**TASK GOAL**: Which lines run from the one containing "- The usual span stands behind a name" to the end of the listing below? Write them out exactly, both ends included, with nothing else.

******

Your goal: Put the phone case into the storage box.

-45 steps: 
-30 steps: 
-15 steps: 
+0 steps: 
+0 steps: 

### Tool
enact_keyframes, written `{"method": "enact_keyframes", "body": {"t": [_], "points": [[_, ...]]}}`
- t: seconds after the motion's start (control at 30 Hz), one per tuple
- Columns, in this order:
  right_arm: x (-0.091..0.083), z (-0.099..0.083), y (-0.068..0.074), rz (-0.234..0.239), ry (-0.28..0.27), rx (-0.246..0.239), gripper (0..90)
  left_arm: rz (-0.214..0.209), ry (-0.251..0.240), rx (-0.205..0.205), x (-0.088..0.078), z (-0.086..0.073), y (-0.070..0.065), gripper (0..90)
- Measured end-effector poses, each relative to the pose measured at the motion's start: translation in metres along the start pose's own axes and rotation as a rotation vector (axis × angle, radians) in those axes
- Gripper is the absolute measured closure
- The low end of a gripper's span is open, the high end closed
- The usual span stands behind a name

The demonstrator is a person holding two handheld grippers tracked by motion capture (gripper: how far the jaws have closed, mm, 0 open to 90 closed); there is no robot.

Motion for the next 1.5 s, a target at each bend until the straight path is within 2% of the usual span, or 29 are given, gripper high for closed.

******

**SOLUTION TO THIS PROBLEM**:
- The usual span stands behind a name

The demonstrator is a person holding two handheld grippers tracked by motion capture (gripper: how far the jaws have closed, mm, 0 open to 90 closed); there is no robot.

Motion for the next 1.5 s, a target at each bend until the straight path is within 2% of the usual span, or 29 are given, gripper high for closed.

There's nothing more to this exercise.